Profoundly low serum levels of vitamin D (< 12ng/ml) need high doses (25K IU to 50K IU per week for 8 to 12 weeks) to replenish the deficit, before dropping down to daily maintenance levels (which are around 800 IU/day and up, depending on clinical scenario). Prescription only doses of D2 are available in strengths of 50,000 units. Since this is only available by prescription (in the US anyway) the medication must meet higher standards than OTC vitamins and it must actually contain 50K IU. OTC vitamins and supplements are commonly found to vary widely in how much they actually contain.

Meanwhile Vitamin D3 does not need a prescription at any dosage level. While high dose capsules are available (50,000 IU are out there) they may be harder to find and also the scrutiny any strength of OTC D3 doses receive as to purity may well be less. And even if you do have a good D3 source it’ll often be in the form of 800-2000 IU per capsule, and that can be a big pill burden.

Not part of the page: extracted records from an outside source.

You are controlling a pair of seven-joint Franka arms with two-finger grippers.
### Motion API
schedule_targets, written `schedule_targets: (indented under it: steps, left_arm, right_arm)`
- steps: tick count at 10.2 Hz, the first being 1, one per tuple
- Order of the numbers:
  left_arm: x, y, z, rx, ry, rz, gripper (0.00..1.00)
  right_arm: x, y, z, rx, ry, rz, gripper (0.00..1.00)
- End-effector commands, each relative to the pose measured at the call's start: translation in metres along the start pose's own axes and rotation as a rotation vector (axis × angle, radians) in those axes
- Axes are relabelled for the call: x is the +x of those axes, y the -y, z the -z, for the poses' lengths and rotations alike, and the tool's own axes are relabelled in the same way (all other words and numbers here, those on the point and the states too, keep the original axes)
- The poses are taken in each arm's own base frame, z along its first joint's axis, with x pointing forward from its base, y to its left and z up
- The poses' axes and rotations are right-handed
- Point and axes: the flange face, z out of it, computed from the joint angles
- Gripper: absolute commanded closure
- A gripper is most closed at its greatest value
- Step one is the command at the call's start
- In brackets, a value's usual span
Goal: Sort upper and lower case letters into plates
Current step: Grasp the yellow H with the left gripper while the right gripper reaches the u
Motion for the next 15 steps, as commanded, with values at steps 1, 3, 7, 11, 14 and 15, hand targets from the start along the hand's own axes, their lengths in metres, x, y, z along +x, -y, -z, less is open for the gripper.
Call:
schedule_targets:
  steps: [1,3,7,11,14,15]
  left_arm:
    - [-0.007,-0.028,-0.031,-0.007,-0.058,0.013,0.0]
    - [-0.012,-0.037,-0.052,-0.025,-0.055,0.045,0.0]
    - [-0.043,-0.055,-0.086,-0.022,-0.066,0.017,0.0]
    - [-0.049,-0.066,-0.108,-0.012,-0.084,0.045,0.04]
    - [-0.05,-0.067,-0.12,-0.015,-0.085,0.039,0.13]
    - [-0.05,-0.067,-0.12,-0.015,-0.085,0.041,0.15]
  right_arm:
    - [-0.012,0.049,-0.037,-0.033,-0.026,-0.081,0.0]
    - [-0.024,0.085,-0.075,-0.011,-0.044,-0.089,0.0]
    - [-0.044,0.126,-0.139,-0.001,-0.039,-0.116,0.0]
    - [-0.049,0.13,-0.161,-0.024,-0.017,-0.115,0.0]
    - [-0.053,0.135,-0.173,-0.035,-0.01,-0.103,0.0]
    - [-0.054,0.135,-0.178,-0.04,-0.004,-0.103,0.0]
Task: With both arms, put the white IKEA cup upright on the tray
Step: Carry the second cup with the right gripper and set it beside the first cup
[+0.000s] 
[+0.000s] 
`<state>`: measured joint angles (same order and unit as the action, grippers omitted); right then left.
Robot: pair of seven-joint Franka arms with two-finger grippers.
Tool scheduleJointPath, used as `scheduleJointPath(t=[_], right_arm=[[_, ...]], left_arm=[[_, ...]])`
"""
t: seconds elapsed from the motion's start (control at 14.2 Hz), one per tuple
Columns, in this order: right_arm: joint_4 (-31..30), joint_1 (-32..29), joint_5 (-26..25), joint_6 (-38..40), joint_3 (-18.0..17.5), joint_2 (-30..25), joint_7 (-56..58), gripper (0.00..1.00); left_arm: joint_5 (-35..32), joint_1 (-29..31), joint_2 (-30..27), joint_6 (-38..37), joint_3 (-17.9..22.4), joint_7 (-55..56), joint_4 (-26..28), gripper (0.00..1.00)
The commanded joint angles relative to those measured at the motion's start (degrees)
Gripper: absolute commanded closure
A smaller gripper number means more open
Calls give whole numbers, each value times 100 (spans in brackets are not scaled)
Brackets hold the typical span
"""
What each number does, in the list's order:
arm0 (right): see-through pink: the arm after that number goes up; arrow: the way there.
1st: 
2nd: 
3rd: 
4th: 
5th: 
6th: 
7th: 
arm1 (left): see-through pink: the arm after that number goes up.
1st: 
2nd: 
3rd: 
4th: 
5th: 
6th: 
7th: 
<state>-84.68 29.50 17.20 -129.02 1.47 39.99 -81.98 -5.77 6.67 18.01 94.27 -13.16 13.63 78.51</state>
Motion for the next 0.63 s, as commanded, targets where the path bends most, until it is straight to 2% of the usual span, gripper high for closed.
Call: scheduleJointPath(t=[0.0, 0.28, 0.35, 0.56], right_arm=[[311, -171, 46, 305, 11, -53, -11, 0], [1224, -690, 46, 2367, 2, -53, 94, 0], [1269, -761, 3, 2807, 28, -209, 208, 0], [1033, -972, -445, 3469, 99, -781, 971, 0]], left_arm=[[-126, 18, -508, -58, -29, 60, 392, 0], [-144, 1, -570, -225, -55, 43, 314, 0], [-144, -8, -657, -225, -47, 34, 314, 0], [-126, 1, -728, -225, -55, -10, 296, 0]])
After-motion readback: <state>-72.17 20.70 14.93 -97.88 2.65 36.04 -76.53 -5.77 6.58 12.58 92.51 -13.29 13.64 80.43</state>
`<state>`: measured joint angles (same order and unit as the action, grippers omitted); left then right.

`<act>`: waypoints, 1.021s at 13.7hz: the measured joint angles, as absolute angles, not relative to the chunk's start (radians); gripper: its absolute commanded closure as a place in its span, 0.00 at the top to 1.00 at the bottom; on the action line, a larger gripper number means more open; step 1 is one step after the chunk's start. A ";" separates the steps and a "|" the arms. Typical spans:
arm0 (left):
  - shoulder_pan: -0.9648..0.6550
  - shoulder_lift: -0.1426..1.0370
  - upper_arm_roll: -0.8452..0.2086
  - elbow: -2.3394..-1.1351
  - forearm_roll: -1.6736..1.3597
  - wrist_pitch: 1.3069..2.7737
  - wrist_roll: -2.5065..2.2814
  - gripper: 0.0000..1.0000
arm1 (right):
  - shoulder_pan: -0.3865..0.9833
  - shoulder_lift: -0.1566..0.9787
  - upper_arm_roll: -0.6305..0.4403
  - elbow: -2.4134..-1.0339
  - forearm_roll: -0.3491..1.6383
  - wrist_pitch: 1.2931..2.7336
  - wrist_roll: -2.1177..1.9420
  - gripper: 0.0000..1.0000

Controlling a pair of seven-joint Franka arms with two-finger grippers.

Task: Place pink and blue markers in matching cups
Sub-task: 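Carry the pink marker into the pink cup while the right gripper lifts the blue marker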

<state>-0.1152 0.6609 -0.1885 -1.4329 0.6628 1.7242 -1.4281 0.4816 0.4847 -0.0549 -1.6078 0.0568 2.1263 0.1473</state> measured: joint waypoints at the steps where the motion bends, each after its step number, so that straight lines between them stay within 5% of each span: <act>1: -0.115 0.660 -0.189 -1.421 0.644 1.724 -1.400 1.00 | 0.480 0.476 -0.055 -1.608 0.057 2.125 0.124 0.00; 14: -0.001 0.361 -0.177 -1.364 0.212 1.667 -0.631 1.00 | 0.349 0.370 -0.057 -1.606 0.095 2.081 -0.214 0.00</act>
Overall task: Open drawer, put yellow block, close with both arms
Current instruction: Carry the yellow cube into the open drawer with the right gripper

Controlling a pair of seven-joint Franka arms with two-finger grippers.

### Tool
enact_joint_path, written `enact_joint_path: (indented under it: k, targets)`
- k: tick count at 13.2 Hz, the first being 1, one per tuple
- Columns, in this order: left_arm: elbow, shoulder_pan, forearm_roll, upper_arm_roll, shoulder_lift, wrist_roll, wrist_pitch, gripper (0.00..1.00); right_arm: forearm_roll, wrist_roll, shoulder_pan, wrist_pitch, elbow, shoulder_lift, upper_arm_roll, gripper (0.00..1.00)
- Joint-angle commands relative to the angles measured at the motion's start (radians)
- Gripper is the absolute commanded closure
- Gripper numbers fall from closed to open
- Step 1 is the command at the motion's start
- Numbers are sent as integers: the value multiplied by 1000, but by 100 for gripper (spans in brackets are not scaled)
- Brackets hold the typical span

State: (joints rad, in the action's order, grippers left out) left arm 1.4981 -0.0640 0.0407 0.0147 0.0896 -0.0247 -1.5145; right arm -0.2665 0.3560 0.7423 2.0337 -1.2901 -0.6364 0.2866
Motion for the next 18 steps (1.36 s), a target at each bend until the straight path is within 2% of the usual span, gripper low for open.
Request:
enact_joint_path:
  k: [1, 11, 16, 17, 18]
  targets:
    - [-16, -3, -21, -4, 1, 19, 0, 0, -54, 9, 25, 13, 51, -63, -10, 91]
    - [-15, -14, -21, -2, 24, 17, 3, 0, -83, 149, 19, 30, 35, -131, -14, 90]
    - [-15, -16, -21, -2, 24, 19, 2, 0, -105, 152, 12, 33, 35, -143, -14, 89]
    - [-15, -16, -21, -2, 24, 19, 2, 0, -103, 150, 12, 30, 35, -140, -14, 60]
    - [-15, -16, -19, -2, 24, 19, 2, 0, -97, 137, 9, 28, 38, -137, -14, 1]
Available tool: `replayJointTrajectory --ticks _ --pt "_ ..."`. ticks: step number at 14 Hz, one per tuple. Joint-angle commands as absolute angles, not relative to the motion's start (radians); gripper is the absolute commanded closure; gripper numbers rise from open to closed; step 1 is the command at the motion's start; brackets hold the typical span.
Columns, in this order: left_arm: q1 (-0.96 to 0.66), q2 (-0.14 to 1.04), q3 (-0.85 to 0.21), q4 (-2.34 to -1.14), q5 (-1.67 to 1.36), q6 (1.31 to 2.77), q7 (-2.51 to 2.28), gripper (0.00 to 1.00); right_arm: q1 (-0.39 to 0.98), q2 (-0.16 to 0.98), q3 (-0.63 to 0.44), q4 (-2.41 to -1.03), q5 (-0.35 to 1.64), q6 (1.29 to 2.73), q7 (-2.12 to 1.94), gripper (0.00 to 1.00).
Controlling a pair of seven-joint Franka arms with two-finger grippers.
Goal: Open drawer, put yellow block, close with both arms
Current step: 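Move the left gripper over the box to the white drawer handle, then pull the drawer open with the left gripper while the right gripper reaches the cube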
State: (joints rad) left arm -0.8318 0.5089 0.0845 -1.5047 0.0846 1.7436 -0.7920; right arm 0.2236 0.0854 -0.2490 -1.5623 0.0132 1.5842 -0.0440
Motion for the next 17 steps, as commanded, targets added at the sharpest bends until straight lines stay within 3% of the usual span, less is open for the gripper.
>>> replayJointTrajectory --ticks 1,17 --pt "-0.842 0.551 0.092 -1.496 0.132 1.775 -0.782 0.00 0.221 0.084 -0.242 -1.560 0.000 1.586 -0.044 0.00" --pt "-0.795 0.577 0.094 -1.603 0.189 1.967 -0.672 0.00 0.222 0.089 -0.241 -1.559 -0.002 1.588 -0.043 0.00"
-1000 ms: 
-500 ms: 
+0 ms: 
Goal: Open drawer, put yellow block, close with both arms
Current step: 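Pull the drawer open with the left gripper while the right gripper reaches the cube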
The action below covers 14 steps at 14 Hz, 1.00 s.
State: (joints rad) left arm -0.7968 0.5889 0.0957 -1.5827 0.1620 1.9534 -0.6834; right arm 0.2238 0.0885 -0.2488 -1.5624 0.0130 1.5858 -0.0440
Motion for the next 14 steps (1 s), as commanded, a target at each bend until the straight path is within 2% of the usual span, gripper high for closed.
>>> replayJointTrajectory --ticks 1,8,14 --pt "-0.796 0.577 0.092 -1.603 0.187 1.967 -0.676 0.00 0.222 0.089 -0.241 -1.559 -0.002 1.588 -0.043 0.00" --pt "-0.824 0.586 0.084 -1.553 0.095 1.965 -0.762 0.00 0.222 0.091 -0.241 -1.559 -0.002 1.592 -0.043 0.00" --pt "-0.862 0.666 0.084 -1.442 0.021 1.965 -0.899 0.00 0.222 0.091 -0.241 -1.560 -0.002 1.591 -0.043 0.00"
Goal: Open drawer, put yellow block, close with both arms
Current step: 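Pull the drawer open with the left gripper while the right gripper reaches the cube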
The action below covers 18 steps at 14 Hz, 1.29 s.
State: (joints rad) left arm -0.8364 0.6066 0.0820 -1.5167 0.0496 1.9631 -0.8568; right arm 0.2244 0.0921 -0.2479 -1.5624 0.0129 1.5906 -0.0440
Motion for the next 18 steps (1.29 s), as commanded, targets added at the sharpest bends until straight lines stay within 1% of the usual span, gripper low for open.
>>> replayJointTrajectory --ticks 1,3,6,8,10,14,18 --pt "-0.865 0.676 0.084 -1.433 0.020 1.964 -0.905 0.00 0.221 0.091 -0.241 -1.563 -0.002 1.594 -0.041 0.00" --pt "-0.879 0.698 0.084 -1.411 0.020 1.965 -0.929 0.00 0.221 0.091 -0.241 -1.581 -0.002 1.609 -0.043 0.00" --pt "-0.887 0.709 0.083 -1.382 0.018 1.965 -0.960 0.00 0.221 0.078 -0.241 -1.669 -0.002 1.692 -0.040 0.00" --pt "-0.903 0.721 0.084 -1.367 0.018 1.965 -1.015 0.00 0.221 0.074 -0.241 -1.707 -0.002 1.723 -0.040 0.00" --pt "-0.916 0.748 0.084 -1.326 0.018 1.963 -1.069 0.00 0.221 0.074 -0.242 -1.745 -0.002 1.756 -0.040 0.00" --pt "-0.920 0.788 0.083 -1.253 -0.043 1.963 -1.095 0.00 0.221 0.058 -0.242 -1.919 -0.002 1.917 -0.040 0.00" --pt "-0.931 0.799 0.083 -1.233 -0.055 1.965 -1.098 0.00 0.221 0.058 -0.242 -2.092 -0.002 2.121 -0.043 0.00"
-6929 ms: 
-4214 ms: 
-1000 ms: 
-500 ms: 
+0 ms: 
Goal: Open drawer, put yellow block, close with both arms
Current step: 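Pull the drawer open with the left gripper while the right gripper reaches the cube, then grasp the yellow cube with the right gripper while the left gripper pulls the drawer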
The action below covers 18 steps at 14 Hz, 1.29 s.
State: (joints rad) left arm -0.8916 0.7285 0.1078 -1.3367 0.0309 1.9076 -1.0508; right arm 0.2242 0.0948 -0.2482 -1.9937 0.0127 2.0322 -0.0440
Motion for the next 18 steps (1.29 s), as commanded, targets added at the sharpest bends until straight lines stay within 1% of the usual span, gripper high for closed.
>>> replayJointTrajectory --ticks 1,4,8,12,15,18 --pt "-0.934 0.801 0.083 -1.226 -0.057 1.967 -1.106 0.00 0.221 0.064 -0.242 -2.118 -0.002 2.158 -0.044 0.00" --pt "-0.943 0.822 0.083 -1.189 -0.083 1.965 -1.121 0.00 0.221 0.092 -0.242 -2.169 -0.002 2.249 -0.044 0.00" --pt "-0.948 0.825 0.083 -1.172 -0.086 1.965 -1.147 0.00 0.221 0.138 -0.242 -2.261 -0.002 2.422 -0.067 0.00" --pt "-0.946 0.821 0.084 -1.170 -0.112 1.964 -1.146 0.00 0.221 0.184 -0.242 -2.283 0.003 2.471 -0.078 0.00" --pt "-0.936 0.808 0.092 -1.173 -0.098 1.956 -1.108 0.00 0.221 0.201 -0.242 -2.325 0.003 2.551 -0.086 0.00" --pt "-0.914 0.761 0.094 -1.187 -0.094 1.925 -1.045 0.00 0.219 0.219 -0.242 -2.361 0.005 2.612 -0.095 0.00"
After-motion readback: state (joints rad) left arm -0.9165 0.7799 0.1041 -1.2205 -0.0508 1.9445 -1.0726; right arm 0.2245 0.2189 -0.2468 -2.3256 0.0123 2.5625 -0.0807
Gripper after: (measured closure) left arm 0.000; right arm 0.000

And while some studies show that D3 may work faster, current medical opinion on this is as follows: Trial data suggest faster normalization of vitamin D levels with vitamin D3 over that seen with vitamin D2; however, the magnitude of this effect is likely not clinically significant for most patients.

Thank you for that.

You’re welcome.

I should also add that rapid replenishing of extremely low vitamin D levels via high doses is desired in order to prevent or treat osteomalacia, or ‘bone softening disease’. This occurs due to severe deficit of vitamin D, calcium, and phosphorus.

I’ve been using eye drops every day for many years to treat high intraocular pressure. I’ve found the best way to do it is lying on my back in bed. Look straight up at the ceiling and position the bottle so it’s directly in your line of sight. If necessary, hold the eyelid open with the other hand.

Yes, I thank you too, Doc.

I’m sure it was explained to me at the time the prescription was made.
But I’m not always listening carefully. Reading it makes it easier for me.

Just what I was asking for.

Yes, well, one consequence of both the surgery and my inherent myopia is that the eye that was operated on could not see the eyedropper. Being temporarily monocular really trashed my depth perception so trying to line everything up by sight was nigh impossible.

The good news is that the surgery was successful and sight is returning to my operated on eye on schedule.